WHAT THIS TASK INVOLVES ::
From the entries below, gather every line containing the string "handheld".

RECORDS FOR THIS TASK ::
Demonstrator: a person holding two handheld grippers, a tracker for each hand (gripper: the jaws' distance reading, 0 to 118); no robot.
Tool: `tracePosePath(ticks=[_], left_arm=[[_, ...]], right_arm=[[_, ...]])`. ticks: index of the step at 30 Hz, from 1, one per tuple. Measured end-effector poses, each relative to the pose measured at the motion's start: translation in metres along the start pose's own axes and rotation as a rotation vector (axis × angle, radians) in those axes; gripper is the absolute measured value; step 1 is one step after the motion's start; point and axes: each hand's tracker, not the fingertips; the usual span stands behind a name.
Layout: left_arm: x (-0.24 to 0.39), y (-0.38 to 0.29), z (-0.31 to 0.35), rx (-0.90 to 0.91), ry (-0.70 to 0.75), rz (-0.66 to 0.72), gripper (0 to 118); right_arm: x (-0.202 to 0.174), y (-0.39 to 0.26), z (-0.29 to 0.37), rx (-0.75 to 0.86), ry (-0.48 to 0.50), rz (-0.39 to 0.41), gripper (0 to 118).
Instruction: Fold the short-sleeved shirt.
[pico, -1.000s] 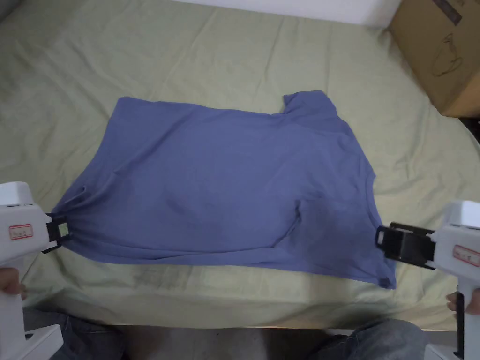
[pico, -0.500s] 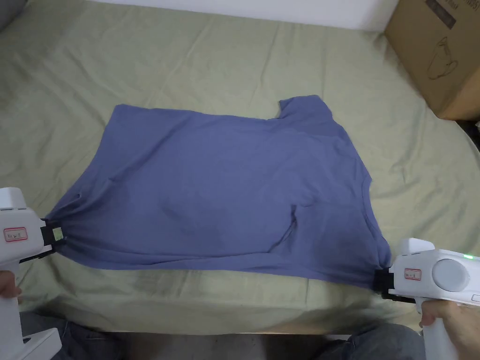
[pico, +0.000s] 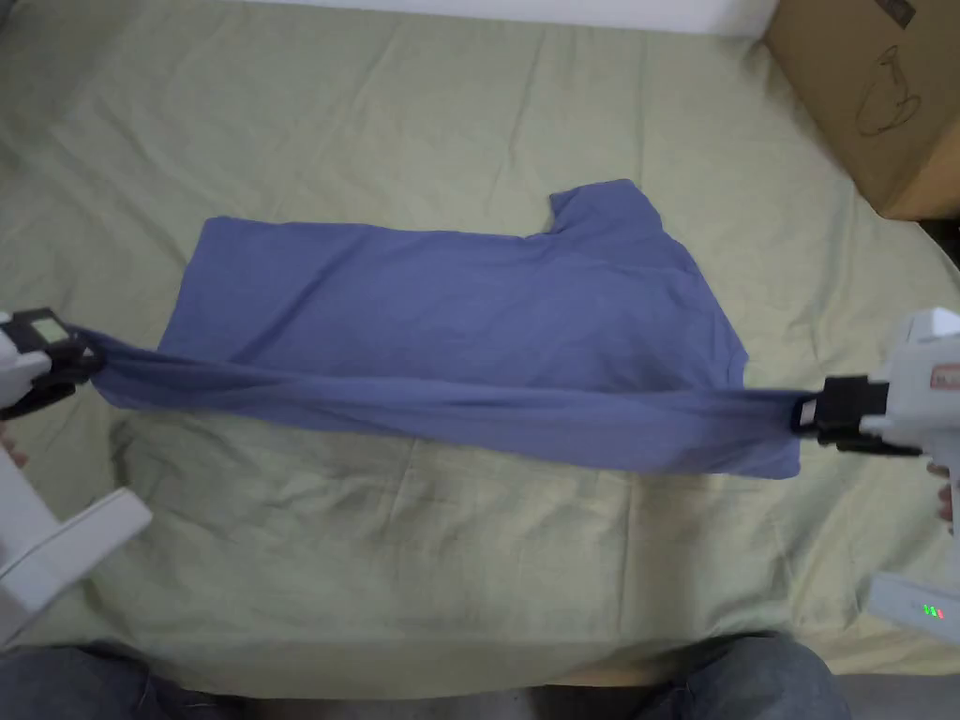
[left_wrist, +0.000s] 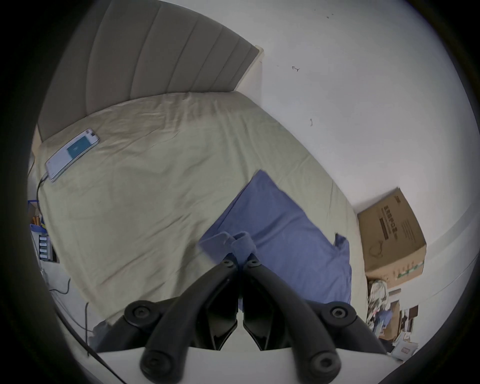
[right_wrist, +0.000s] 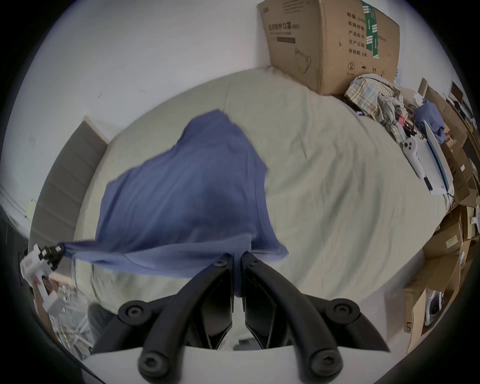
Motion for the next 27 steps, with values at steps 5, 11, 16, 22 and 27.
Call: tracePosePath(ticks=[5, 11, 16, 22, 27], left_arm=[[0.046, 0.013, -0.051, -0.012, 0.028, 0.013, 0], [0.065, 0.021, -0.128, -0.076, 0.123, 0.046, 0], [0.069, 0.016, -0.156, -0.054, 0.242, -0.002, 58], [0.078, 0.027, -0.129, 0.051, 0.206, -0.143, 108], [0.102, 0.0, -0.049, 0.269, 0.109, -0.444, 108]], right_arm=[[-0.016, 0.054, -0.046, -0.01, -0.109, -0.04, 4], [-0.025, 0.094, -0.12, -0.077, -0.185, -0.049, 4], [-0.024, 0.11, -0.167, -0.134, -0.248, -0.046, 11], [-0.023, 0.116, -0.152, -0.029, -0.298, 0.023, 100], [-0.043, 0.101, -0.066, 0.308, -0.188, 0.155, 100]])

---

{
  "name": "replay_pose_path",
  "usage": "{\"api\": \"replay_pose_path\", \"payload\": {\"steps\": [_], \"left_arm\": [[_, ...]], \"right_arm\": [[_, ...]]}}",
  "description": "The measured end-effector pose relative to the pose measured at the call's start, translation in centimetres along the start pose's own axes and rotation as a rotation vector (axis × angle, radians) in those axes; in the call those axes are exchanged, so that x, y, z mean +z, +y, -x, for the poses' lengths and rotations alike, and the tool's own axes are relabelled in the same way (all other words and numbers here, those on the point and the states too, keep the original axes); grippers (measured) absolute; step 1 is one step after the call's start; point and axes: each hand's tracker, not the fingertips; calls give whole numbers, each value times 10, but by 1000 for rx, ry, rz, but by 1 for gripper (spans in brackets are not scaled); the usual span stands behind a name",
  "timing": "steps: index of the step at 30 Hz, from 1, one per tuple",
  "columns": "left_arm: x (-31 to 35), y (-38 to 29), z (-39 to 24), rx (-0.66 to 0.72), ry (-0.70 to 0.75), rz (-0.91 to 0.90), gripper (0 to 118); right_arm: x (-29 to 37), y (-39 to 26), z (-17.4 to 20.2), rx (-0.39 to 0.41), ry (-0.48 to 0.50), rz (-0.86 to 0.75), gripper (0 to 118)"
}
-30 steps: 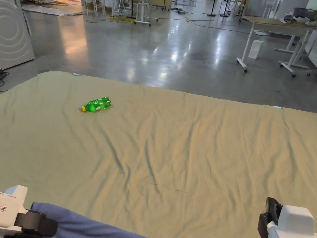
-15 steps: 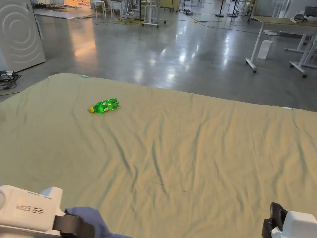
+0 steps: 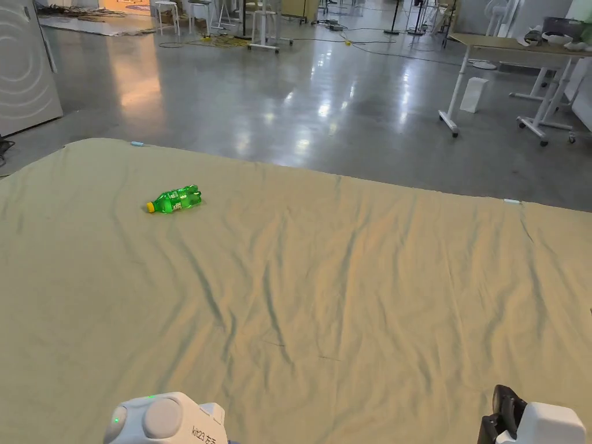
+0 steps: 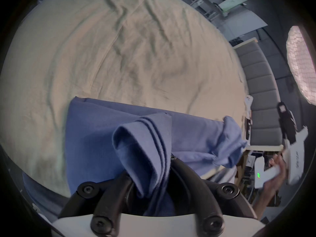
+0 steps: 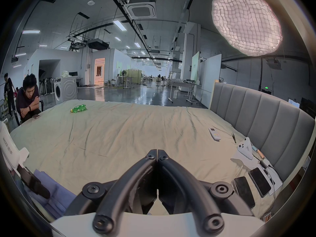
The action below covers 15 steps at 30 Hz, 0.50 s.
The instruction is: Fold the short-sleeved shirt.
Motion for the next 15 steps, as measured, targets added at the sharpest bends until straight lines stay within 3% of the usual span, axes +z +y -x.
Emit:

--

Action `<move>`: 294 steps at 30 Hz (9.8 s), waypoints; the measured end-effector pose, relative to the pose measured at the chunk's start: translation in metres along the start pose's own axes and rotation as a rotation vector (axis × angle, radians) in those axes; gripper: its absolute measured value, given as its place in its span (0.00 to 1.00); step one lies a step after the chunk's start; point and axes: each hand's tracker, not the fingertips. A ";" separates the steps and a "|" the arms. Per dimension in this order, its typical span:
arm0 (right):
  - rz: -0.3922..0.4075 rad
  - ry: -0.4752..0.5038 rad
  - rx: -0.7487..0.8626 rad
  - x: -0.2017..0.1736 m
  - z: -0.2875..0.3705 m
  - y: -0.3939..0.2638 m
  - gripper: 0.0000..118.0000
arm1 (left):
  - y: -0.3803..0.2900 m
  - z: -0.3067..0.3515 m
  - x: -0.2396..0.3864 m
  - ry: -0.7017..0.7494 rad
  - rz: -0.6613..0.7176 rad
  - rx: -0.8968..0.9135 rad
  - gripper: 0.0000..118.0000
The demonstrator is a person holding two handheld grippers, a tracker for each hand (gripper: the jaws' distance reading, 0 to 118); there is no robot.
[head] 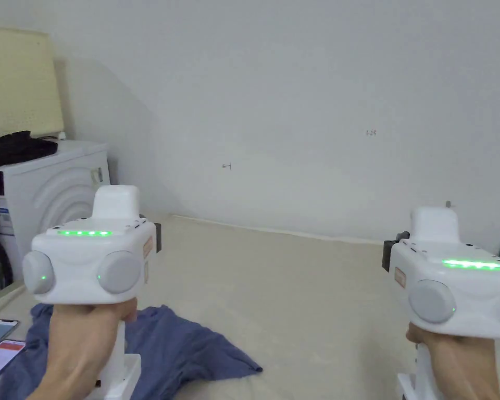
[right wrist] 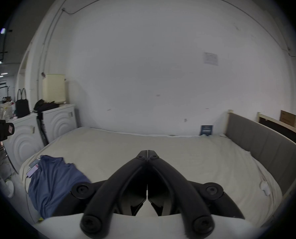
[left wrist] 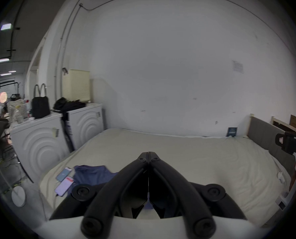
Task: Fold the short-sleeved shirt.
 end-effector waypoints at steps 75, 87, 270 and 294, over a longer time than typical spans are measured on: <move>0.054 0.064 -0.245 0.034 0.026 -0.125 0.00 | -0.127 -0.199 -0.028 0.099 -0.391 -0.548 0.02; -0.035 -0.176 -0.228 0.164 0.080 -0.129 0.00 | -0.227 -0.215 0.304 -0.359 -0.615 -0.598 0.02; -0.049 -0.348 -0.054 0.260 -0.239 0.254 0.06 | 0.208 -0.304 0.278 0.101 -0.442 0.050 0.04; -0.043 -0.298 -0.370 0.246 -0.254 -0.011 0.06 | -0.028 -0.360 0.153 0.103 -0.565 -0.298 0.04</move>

TASK RESPONSE ::
Demonstrator: a person holding two handheld grippers, a tracker for each hand (gripper: the jaws' distance reading, 0 to 118); no robot.
The demonstrator is a person holding two handheld grippers, a tracker for each hand (gripper: the jaws' distance reading, 0 to 118); there is no robot.

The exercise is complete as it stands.